Researchers at Virginia Tech have developed a system for ammonia recovery from wastewater using bacteria.
The discovery could help remove the pollutant from waterways and capture it for commercial use, the university reported on Tuesday.
If too much ammonia is discharged into a watershed, it promotes the growth of harmful algal blooms. But in agriculture, ammonia is a valuable commodity.

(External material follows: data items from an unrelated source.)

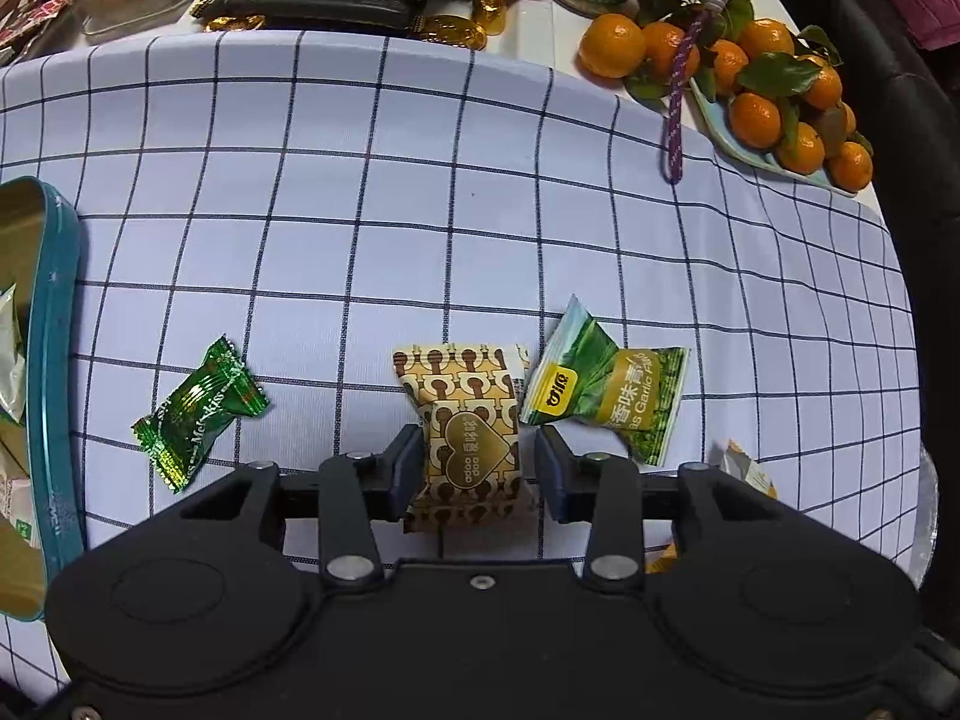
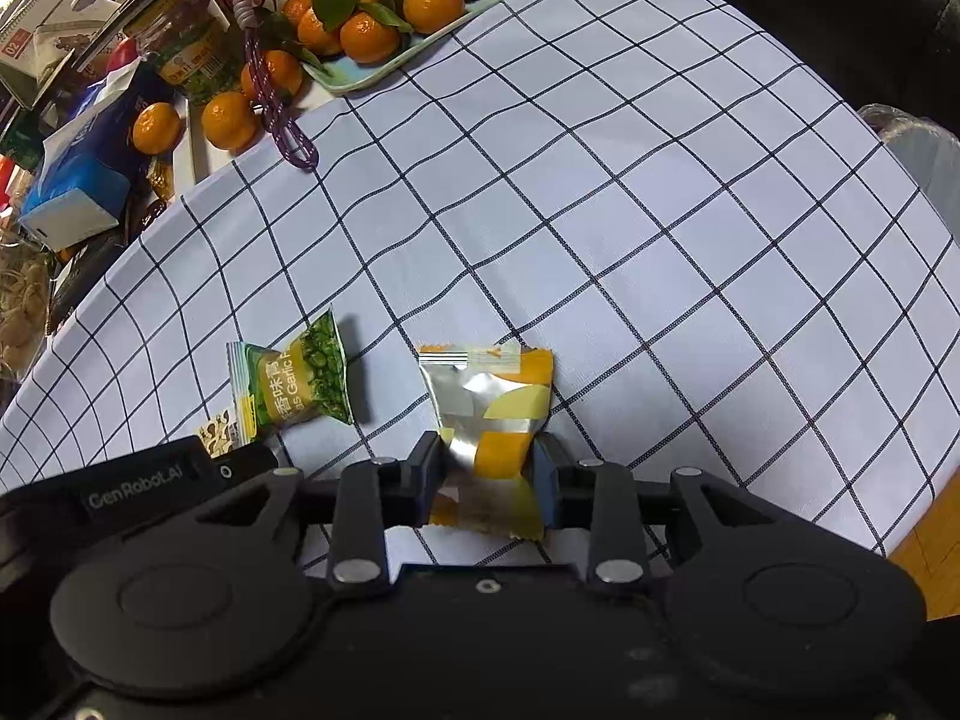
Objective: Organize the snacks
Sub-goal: 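Lift both held packets off the cloth with both tools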
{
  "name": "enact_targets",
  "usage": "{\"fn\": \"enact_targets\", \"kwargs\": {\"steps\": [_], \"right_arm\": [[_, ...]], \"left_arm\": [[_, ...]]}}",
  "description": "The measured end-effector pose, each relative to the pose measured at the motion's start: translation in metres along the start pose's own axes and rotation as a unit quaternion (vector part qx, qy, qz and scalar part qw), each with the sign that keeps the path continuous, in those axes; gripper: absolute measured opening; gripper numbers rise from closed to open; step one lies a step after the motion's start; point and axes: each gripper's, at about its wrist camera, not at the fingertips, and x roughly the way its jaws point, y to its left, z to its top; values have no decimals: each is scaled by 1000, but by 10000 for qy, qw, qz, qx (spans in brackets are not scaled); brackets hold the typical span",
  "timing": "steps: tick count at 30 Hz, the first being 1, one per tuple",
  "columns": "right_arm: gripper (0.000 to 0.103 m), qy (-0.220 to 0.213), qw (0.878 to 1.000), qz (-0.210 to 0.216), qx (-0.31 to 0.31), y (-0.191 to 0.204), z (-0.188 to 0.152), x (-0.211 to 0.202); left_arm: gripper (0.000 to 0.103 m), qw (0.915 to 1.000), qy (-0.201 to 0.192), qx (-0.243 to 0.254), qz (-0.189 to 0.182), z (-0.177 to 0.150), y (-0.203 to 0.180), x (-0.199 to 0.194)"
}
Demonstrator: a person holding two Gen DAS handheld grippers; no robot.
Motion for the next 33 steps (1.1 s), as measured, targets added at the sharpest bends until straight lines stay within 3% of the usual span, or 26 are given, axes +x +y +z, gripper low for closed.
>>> {"fn": "enact_targets", "kwargs": {"steps": [5, 9, 21, 33], "right_arm": [[33, -56, 9998, -50, 174, -5, 1, -6], [33, -117, 9992, -20, 393, -11, 4, -14], [33, -303, 9970, -52, 711, -12, 4, -37], [33, -599, 9957, -36, 710, 4, -6, -70]], "left_arm": [[40, 9980, 335, -228, -476, 1, 10, 0], [40, 9993, 169, -167, -295, -3, 10, -11], [40, 9990, -367, 62, -249, -9, 24, -68], [40, 9965, -840, -1, -6, -25, 68, -122]]}}
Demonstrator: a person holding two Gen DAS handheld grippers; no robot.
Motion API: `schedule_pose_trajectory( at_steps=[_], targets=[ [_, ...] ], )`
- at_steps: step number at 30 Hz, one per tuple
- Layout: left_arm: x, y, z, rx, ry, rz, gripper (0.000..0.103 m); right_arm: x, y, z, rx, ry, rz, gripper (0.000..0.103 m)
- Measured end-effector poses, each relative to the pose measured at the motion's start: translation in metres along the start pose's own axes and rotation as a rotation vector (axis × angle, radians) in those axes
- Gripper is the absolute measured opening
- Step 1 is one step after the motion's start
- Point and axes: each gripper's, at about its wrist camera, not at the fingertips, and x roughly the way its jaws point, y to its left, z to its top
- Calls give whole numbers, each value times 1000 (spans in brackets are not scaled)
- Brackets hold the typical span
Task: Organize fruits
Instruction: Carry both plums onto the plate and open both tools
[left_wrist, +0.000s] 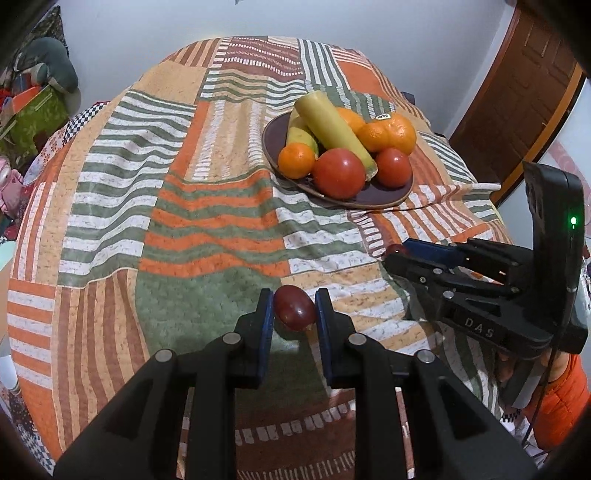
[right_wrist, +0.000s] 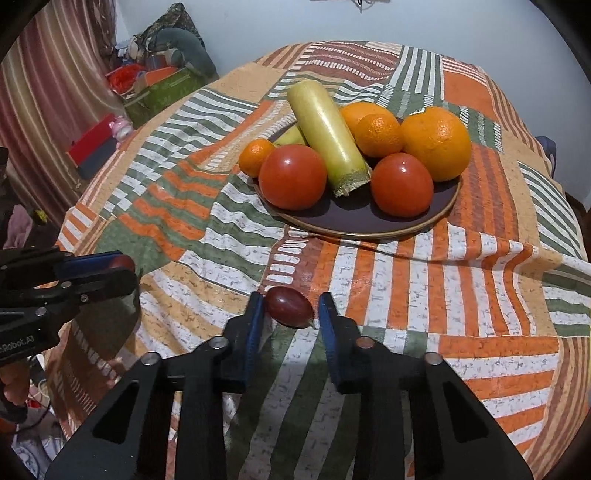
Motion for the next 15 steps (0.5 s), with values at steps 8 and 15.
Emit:
schedule_pose_trajectory(
  at_steps=[8, 15],
  targets=[
    [-6, -11, 16, 21, -34, -17, 22, -16, -4, 4, -12, -49, -19, 24],
    [-3, -24, 45, 49, -72, -33, 22, -35, -21, 16, 13, -114, -34, 24]
  ],
)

The demand for ammonia-based fertilizer is so high that the process used to produce ammonia from nitrogen gas consumes 1 percent of the world’s electricity.
“We use so much energy to convert nitrogen gas into fertilizer, and then in wastewater treatment we consume a lot of energy to convert ammonia into nitrogen gas,” said Jason He, an associate professor of civil and environmental engineering in the College of Engineering at Virginia Tech. “A system that recovered the ammonia for later use, instead of just removing it, would be of great interest to sustainable wastewater treatment.”
Mohan Qin, a second-year doctoral student in He’s lab, has built a system for ammonia recovery and removal other contaminants while generating electricity at the same time.
It does this by combining two existing technologies: a microbial electrochemical cell, in which bacteria carry out electron-shuttling chemical reactions, and a forward osmosis cell, which uses a highly concentrated solution to draw clean water through a membrane, leaving impurities behind.
This hybrid system produces ammonia, clean water and electricity from wastewater.
Qin is currently working on computer models to examine why the system works so well and how it could be further improved. Meanwhile, he is working with local water treatment plants to establish a research facility that incorporates a pilot-scale model of the combined microbial electrochemical and forward osmosis cells.